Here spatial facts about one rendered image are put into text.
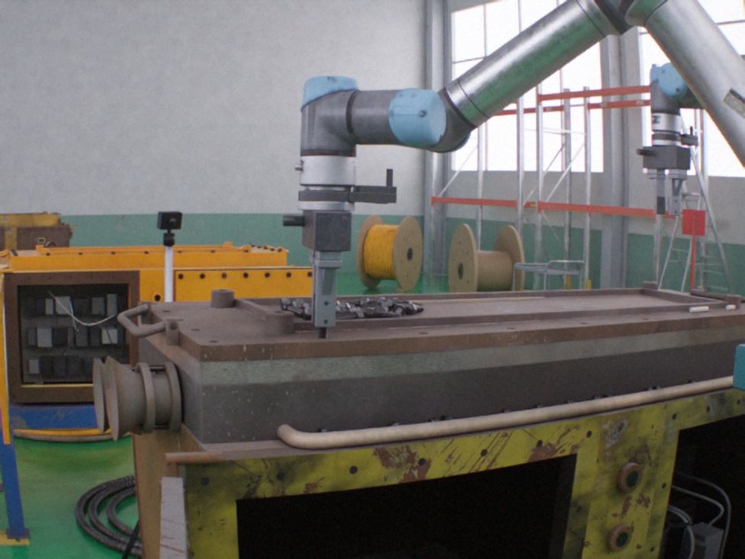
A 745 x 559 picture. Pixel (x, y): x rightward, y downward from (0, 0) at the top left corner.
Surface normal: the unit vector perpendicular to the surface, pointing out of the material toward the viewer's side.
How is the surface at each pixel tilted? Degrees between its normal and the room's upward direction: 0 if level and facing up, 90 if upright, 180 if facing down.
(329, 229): 90
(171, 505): 0
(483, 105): 126
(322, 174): 90
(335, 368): 90
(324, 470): 90
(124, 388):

→ **EXERCISE GOAL**
Scan the records for the word "surface" and copy every line where it is found.

→ **ANSWER FOR THE TASK**
Surface normal: the unit vector perpendicular to the surface, pointing out of the material toward the viewer's side.
How is the surface at each pixel tilted? Degrees between its normal and the room's upward direction: 0 if level and facing up, 90 if upright, 180 if facing down.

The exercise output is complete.